Without resorting to ceasework, the medical fraternity of AMC, the first medical college in the Northeast, is protesting against the assault on junior doctors in Calcutta, under the banners of Junior Doctors’ Association (JDA), Assam Medical College Students’ Association, Indian Medical Association (IMA), Dibrugarh branch, and Assam Medical College Teachers’ Association.
The junior doctors of AMC have decided to participate in the nationwide 24-hour strike called by the Indian Medical Association from 6am on Monday.
“Except emergency services, which have been exempted from the strike, non-emergency services and routine diagnostics will remain suspended during the period,” an AMC source said on Saturday.
A junior resident doctor said, “Like in West Bengal, the medical colleges in Assam too lack proper safety arrangements. Deploying security personnel at high-patient turnover places like casualty department is the basic minimum we can ask for. Security is of utmost importance because when doctors feel threatened, it is natural for them to avoid taking risks or even trying invasive life-saving procedures.”
Doctors across the country have been protesting against assault of their counterparts at the NRS Medical College and Hospital in Calcutta on Monday.
Last month, doctors of Assam Medical College and Hospital had protested against the assault on a doctor at Dikom by agitated workers of Dikom tea garden following the death of a woman worker.
Health services will be paralysed in the state as hundreds of doctors will go on strike on Monday.
Demanding better security in hospitals, the IMA has called an all-India nationwide withdrawal of non-essential services, including OPDs, for 24 hours from 6am on Monday.
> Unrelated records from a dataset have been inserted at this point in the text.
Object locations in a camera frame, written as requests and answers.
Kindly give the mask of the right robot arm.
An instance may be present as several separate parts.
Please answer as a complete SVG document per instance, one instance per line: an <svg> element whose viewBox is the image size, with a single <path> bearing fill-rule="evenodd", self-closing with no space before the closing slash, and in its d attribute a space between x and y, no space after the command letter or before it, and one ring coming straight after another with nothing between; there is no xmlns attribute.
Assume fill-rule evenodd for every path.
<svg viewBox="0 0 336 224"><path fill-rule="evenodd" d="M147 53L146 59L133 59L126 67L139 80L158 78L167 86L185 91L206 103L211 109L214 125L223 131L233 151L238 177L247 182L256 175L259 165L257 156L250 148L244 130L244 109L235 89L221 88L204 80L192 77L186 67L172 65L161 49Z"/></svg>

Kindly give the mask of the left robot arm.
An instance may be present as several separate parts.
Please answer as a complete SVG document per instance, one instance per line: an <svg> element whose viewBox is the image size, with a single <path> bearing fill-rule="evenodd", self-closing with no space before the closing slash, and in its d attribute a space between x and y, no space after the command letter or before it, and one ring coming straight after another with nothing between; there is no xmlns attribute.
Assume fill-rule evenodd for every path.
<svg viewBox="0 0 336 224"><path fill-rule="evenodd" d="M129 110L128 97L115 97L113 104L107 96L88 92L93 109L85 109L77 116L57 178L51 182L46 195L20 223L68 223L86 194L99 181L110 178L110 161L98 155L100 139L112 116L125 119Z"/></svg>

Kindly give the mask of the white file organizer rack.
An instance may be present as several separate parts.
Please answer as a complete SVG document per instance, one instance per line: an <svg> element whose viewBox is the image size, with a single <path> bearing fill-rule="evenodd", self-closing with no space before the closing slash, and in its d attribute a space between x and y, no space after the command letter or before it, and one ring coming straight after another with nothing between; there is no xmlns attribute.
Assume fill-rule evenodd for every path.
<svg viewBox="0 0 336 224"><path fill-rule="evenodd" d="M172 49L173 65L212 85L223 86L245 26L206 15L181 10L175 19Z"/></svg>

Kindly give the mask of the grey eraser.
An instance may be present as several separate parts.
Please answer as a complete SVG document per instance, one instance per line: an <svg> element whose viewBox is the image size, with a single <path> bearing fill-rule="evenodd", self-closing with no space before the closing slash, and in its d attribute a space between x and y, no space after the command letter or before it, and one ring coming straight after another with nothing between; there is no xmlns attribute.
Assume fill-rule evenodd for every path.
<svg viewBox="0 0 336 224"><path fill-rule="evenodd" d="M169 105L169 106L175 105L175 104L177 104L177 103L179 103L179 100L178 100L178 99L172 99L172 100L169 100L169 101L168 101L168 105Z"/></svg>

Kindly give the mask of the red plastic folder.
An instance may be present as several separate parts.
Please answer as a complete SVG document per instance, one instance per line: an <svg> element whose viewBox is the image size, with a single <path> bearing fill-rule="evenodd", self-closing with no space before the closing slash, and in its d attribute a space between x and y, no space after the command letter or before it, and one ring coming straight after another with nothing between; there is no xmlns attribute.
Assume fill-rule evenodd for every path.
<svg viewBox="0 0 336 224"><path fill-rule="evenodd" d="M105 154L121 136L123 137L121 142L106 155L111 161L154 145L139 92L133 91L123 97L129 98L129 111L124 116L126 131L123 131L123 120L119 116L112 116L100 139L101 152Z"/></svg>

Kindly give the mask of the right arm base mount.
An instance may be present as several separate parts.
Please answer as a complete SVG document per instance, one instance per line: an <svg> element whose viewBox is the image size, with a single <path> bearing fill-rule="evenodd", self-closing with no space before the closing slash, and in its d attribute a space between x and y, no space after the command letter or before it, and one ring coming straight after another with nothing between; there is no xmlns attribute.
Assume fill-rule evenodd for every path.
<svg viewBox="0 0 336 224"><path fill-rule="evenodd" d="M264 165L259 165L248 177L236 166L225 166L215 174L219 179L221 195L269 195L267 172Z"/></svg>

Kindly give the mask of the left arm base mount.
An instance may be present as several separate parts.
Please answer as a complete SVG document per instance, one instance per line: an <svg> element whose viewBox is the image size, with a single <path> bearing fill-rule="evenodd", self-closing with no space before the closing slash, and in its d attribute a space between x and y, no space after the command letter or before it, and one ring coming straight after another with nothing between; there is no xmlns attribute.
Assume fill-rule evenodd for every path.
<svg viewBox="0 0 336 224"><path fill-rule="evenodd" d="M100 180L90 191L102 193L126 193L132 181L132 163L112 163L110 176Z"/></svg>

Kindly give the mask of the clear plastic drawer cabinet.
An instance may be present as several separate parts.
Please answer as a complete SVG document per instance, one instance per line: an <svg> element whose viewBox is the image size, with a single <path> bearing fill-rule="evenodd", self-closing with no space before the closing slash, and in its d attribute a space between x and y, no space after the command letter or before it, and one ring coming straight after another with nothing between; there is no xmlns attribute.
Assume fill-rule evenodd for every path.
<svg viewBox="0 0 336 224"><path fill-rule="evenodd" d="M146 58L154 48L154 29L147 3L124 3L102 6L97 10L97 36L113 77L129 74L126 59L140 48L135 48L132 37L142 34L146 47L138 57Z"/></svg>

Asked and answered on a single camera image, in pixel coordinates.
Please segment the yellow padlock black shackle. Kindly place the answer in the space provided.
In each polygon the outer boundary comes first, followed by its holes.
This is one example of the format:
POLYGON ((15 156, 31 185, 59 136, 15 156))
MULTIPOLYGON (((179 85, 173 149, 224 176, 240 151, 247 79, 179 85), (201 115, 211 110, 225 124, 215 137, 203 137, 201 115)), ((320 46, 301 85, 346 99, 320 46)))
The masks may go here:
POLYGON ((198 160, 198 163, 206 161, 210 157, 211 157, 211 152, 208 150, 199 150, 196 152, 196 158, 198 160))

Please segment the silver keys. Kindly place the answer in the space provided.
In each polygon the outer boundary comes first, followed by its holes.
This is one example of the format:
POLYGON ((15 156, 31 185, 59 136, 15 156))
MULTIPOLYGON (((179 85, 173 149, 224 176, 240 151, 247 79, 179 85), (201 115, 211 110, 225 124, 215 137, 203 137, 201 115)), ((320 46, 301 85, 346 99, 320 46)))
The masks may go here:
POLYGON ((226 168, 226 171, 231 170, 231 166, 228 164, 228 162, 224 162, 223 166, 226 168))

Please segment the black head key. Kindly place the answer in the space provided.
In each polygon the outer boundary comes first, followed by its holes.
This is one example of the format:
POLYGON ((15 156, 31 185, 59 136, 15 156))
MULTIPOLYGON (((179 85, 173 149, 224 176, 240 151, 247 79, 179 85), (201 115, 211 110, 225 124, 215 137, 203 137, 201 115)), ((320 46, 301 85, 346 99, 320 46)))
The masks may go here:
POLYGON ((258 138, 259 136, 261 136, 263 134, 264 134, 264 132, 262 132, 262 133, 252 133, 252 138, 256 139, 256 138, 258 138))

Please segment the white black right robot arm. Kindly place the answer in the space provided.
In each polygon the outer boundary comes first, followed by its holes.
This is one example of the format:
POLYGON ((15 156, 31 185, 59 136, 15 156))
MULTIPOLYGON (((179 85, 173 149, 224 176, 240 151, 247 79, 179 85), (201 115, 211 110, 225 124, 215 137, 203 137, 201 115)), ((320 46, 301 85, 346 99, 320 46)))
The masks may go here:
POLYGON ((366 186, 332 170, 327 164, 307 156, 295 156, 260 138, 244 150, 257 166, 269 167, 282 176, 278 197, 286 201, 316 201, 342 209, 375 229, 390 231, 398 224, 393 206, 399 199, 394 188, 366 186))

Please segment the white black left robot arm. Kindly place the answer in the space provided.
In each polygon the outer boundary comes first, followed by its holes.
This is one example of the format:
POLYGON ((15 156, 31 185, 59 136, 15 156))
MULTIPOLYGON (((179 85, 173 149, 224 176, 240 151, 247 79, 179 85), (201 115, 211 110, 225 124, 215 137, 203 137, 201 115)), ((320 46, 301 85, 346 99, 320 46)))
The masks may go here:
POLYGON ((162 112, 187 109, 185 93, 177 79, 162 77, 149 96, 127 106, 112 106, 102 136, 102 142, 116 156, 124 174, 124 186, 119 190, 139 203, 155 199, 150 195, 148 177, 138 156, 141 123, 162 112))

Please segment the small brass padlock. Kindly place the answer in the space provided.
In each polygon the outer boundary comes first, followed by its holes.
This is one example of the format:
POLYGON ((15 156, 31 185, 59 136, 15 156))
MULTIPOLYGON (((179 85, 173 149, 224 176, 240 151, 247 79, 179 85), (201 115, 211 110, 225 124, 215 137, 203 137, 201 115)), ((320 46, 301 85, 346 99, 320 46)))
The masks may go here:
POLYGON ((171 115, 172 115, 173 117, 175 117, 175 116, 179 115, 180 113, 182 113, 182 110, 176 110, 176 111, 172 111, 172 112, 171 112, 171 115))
In a statement, the Assam branch of the IMA said, “Safety and security at hospitals are matters of great concern that need to be addressed and ensured. The Indian Medical Association has been demanding a national law against violence at hospitals. The IMA has declared zero-tolerance against attacks on doctors and healthcare establishments. The World Medical Association has also passed a resolution against violence at healthcare establishments, urging a stronger legislation against this menace.”
It added, “A law has to be brought in urgently that will envisage minimum seven-year imprisonment for hospital violence. Hospitals should be declared as safe zones. Providing adequate security to doctors should be the responsibility of the state.”